As work progresses, the edges are reheated from the top and finished off with the same heated trowel to create a smooth seam. Notably, seasoned contractors will avoid excessively heating the membrane during application as this will damage the inner structure of the material.
They will also ensure complete integrity of the lap welds. All side and end laps are laid out away from falls to avoid loading edges. If coves are not present, gusset pieces are applied to the outlets of internal floor and wall junctions. Where the membrane reaches the wall or parapet, it is turned up 100mm.
All membrane perimeters are also adequately counter flashed using the correct material.

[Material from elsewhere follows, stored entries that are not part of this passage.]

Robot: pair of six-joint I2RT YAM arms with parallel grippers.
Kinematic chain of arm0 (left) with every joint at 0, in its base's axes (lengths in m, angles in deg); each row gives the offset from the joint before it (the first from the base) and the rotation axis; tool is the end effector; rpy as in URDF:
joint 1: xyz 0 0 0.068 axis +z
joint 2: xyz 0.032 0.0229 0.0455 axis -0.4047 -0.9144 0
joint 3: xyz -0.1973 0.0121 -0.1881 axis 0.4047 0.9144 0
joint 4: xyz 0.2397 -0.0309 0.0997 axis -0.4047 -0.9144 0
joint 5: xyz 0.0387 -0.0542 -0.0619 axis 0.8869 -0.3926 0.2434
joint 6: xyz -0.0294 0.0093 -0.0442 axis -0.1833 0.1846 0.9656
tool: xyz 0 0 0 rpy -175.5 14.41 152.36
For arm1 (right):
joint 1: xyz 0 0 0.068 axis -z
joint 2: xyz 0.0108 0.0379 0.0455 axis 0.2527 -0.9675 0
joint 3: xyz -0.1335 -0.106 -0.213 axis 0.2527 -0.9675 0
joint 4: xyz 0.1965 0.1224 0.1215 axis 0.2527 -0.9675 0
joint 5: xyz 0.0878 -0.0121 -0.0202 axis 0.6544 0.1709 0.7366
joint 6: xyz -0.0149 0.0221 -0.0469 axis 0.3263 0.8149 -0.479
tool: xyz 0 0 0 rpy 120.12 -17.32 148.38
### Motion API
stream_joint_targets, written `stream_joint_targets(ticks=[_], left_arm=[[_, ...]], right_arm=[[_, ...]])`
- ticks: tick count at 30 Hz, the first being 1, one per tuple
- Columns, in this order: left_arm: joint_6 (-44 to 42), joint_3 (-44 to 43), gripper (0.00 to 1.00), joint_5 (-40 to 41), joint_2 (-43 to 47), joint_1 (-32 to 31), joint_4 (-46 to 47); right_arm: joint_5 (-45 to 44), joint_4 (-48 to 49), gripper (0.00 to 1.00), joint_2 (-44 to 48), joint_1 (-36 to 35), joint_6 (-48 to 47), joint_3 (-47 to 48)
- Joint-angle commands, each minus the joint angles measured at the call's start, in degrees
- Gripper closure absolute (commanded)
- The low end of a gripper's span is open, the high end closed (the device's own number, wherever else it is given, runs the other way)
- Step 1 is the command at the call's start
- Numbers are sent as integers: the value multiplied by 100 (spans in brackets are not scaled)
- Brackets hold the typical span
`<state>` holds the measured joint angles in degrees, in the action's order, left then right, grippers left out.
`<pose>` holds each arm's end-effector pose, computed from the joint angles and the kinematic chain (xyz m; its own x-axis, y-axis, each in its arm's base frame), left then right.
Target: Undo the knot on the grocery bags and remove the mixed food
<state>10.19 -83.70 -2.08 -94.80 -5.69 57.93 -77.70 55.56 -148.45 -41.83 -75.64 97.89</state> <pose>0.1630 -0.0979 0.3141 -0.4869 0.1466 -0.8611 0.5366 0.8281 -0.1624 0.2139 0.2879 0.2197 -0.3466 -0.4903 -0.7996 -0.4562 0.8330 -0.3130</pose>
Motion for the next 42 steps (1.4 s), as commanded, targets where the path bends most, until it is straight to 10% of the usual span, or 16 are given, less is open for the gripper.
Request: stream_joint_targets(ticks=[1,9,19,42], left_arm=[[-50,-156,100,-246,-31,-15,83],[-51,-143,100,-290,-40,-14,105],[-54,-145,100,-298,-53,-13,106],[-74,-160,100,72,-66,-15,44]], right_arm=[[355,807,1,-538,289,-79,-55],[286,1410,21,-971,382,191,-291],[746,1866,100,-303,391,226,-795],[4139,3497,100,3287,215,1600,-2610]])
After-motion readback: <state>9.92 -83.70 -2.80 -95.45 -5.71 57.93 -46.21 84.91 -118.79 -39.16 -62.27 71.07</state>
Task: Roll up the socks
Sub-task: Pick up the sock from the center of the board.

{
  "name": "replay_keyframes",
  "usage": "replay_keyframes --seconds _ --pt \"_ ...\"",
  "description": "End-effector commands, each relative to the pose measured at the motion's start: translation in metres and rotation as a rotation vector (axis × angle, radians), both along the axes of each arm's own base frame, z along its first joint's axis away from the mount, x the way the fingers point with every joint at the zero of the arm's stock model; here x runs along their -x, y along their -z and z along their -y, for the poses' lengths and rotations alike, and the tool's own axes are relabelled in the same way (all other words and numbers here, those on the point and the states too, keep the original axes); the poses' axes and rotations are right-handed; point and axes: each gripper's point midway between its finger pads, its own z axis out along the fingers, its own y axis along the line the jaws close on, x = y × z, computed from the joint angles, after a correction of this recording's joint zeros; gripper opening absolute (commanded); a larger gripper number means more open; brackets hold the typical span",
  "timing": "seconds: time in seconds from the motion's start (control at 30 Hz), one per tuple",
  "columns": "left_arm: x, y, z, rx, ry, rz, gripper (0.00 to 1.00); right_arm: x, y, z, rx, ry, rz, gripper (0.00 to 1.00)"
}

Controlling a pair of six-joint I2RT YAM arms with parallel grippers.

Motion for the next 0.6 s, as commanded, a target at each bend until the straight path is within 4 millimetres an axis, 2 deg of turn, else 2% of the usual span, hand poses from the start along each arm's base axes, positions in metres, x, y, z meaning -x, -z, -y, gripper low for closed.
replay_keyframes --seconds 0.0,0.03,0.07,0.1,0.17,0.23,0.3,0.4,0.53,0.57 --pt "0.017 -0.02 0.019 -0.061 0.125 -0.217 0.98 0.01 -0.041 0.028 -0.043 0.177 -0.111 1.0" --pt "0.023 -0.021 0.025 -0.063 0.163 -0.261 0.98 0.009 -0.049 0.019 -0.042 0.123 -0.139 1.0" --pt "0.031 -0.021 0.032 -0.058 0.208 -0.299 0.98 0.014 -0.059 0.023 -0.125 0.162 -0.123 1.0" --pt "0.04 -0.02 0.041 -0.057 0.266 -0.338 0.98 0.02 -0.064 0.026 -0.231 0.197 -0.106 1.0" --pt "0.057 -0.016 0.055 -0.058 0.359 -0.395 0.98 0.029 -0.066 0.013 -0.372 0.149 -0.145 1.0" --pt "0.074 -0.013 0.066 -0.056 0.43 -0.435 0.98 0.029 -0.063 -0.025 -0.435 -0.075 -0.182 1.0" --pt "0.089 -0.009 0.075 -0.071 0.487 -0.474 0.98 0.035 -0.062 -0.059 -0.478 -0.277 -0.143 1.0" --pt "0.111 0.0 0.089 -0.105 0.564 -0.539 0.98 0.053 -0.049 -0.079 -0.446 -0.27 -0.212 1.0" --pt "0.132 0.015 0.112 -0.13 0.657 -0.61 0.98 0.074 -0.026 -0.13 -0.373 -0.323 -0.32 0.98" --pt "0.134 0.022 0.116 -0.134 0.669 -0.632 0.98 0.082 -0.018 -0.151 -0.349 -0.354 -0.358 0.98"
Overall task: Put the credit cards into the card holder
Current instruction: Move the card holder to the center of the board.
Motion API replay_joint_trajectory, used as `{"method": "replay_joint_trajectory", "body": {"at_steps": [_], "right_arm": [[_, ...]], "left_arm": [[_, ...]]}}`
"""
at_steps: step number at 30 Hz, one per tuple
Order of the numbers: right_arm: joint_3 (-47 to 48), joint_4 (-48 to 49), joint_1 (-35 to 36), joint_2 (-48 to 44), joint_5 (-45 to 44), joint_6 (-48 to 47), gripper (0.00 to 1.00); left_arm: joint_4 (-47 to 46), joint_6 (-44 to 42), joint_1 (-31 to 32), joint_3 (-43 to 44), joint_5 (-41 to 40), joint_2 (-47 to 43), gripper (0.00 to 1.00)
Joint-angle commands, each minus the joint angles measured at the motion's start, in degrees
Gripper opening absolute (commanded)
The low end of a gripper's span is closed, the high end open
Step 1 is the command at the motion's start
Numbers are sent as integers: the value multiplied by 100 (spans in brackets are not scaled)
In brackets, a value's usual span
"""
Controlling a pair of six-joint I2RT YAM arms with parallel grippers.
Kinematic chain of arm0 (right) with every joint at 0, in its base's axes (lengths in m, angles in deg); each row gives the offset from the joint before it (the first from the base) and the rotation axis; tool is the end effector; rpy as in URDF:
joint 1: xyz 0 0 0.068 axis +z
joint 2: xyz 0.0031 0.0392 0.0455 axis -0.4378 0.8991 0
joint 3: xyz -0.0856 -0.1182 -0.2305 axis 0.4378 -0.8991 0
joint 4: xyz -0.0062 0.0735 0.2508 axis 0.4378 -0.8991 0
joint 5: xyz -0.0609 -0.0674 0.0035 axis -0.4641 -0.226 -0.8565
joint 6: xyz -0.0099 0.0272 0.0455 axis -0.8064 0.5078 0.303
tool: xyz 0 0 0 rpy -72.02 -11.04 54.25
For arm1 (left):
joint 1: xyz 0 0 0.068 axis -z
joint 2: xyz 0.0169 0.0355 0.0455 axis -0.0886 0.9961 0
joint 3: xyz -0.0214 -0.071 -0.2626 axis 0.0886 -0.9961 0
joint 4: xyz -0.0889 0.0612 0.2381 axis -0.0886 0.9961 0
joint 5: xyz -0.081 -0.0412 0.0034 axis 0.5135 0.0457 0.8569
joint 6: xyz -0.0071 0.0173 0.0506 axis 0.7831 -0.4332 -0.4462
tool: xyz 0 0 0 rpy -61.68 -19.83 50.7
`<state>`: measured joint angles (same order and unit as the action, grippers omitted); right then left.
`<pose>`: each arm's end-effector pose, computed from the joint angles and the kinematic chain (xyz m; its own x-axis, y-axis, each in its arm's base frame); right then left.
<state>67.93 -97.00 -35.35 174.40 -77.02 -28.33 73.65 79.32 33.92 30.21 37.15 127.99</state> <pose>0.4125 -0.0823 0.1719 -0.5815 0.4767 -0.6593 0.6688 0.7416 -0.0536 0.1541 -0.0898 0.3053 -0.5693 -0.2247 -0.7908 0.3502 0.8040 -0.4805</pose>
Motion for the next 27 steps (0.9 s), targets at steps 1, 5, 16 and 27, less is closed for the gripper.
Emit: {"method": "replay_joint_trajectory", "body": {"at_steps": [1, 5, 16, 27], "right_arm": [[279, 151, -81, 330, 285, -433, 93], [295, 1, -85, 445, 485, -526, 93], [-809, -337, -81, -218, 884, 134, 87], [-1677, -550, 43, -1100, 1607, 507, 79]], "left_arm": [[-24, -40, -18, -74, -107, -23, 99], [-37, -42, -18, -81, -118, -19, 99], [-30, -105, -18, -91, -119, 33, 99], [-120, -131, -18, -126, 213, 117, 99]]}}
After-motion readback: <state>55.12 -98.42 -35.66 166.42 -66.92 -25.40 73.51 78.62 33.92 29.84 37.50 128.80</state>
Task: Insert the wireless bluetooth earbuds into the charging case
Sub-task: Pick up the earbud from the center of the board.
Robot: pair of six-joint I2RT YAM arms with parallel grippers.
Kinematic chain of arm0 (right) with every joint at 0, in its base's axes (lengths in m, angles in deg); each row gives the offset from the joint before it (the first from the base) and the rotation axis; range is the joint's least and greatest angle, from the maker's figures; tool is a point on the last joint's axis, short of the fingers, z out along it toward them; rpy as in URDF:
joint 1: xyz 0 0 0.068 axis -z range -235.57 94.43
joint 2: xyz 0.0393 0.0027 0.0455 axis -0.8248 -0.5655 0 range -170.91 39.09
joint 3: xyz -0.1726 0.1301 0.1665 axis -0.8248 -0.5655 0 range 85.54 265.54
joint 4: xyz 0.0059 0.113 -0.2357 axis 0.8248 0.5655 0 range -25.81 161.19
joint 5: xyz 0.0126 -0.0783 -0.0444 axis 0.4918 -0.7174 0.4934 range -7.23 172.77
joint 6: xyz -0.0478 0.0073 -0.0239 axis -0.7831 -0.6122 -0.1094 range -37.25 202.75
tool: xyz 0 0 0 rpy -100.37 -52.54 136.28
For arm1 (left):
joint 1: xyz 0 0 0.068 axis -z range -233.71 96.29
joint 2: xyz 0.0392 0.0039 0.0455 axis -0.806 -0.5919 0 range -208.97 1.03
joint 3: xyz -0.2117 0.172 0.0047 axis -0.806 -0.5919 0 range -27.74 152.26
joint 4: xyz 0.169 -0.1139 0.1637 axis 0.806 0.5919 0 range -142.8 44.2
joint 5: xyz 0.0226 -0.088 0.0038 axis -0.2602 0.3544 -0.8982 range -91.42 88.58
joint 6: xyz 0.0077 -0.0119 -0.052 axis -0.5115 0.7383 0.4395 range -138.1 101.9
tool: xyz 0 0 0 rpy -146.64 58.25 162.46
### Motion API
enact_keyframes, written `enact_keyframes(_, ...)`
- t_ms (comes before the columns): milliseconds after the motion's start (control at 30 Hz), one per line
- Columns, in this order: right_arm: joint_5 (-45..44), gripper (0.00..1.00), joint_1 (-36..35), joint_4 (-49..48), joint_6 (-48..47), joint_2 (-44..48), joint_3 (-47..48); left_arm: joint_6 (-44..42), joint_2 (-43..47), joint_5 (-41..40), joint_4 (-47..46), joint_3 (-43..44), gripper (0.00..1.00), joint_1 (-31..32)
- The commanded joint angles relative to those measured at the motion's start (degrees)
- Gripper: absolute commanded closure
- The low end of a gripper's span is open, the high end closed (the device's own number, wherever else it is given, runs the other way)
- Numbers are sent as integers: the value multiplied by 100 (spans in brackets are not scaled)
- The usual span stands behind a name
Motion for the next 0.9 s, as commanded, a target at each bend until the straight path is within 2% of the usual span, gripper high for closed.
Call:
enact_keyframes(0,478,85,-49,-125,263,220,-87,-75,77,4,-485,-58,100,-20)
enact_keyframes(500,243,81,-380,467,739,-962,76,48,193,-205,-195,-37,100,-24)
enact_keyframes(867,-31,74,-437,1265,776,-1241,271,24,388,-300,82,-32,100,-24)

Two thin coats of reflective bituminous aluminium paint are then applied to the exposed torch-on membrane to increase the longevity of the waterproofing material and reduce internal building temperatures.
Property owner’s responsibility to ensure systems are adequately maintained by a reputable roofer
Fidel Kampher, owner-operator Yolikamp Trading & Services, concurs with Brown, but adds that it is the responsibility of the property owner to ensure that these systems are also adequately maintained by a reputable “roofer”. This is considering that torch-on waterproofing membrane systems are also failing because they have not been adequately maintained or their upkeep undertaken by an inexperienced contractor.
“Even quality installations need to be maintained to avoid failure. While it is recommended that torch-on membrane waterproofing systems be maintained every three years, proactive property owners usually prefer that we do this for them every two to two-and-a-half years. In this way, they derive even more value from their investment,” Kampher says.
“Our industry day was yet another resounding success. Notably, it provided a perfect platform for some of the best roofers in the country to share their knowledge for the betterment of the industry. PRAWA looks forward to our next training day when we will again focus on various technical aspects of our trade,” Jeanine De Meyer, Chief Operations Officer of PRAWA, concludes.